I’m working with a Spring Batch step that processes chunks in parallel. The step uses a custom aggregate ItemReader
that returns a List
of entities to the ItemProcessor.
Each entity contains nested @ElementCollection
lists. These collections are lazily loaded by default.
I’m using a JpaTransactionManager
for transaction management and SimpleAsyncTaskExecutor
for parallel execution.
The issue is that the nested lazy collections are not initialized when accessed in the ItemProcessor
, leading to a LazyInitializationException
.
Example:
CustomerOrder entity:
@Entity
public class CustomerOrder {
@Id
@GeneratedValue(strategy = GenerationType.IDENTITY)
private Long id;
private String name;
@ManyToOne
@JoinColumn(name = "order_id")
private Order order;
private boolean processed;
// Getters and setters omitted for brevity
}
Order entity:
The @ElementCollection
associations are lazily loaded by default.
@Entity
public class Order {
@Id
@GeneratedValue(strategy = GenerationType.IDENTITY)
private Long id;
@ElementCollection
@CollectionTable(name = "order_dates", joinColumns = @JoinColumn(name = "order_id"))
@Column(name = "date")
private List<LocalDate> dates = new ArrayList<>();
@ElementCollection
@CollectionTable(name = "order_sizes", joinColumns = @JoinColumn(name = "order_id"))
@Column(name = "size")
private List<Double> sizes = new ArrayList<>();
// Getters and setters omitted for brevity
}
Item reader (aggregate):
Bean:
@Bean
public AggregatePagingItemReader<CustomerOrder> customerOrderAggregateItemReader(
EntityManagerFactory entityManagerFactory) {
JpaPagingItemReader<CustomerOrder> itemReader = new JpaPagingItemReaderBuilder<CustomerOrder>()

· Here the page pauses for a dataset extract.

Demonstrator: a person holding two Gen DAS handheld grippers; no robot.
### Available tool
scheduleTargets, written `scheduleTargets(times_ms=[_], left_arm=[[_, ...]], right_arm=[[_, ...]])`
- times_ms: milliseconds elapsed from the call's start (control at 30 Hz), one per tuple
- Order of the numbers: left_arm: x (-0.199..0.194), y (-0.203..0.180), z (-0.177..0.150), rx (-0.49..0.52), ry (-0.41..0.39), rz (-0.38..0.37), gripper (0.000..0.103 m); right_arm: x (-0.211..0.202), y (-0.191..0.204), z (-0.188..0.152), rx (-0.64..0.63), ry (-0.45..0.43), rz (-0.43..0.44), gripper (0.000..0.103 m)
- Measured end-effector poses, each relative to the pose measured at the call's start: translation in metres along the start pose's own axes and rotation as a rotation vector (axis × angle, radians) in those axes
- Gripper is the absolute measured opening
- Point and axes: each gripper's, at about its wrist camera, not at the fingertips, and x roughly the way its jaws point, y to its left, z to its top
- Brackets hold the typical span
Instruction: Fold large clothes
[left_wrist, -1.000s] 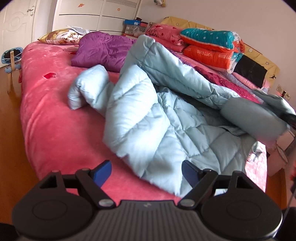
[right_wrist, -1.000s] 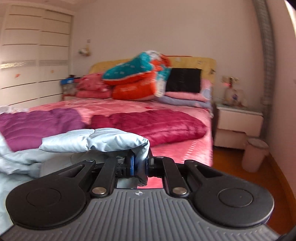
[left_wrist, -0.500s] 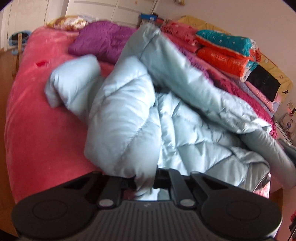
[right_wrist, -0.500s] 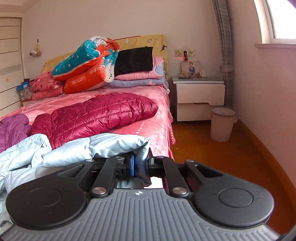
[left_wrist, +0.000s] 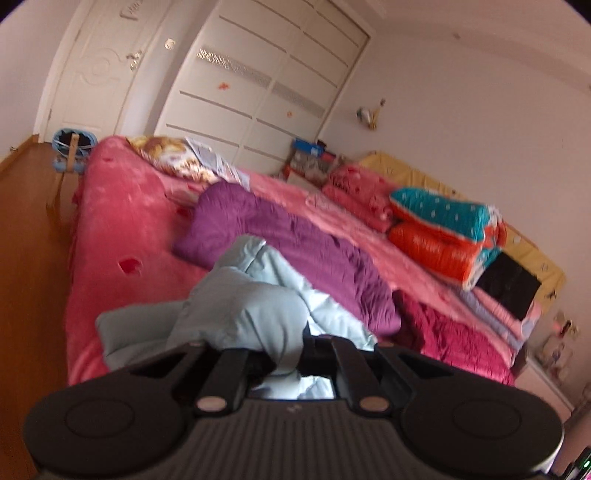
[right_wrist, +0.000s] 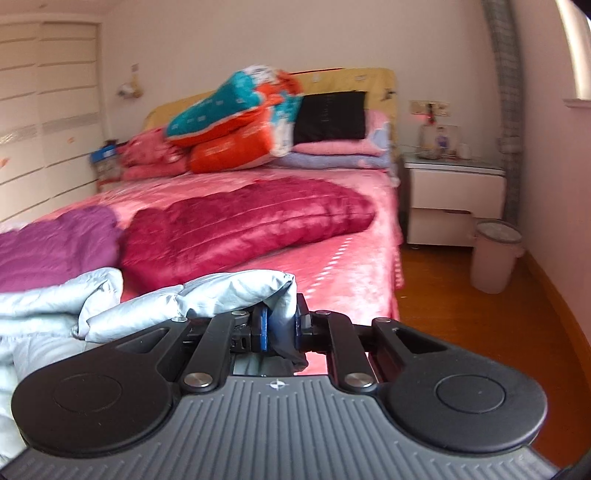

.name("customerOrderItemReader")
.entityManagerFactory(entityManagerFactory)
.queryString("SELECT co FROM CustomerOrder co")
.pageSize(100)
.build();
return new AggregatePagingItemReader<>(itemReader);
}
Class:
public class AggregatePagingItemReader<T> implements ItemStreamReader<List<T>> {
// Wraps a JpaPagingItemReader to return a full page as List<T> instead of one item at a time.
}
Item processor:
@Component
@StepScope
public class CustomerOrderItemProcessor implements ItemProcessor<List<CustomerOrder>, List<CustomerOrder>> {
@Override
public List<CustomerOrder> process(List<CustomerOrder> customerOrders) throws Exception {
List<CustomerOrder> newCustomerOrders = new ArrayList<>();
for (CustomerOrder customerOrder : customerOrders) {
CustomerOrder newCustomerOrder = new CustomerOrder();
newCustomerOrder.setName(customerOrder.getName());
newCustomerOrder.setProcessed(true);
Order order = customerOrder.getOrder();
Order newOrder = new Order();
newOrder.setDates(order.getDates()); // This line throws LazyInitializationException
newOrder.setSizes(order.getSizes());
newCustomerOrder.setOrder(newOrder);
newCustomerOrders.add(newCustomerOrder);
}
return newCustomerOrders;
}
}
Item writer:
@Component
@StepScope
public class CustomerOrderItemWriter implements ItemWriter<List<CustomerOrder>> {
private final JpaItemWriter<CustomerOrder> jpaItemWriter;
public CustomerOrderItemWriter(EntityManagerFactory entityManagerFactory) {
jpaItemWriter = new JpaItemWriterBuilder<CustomerOrder>()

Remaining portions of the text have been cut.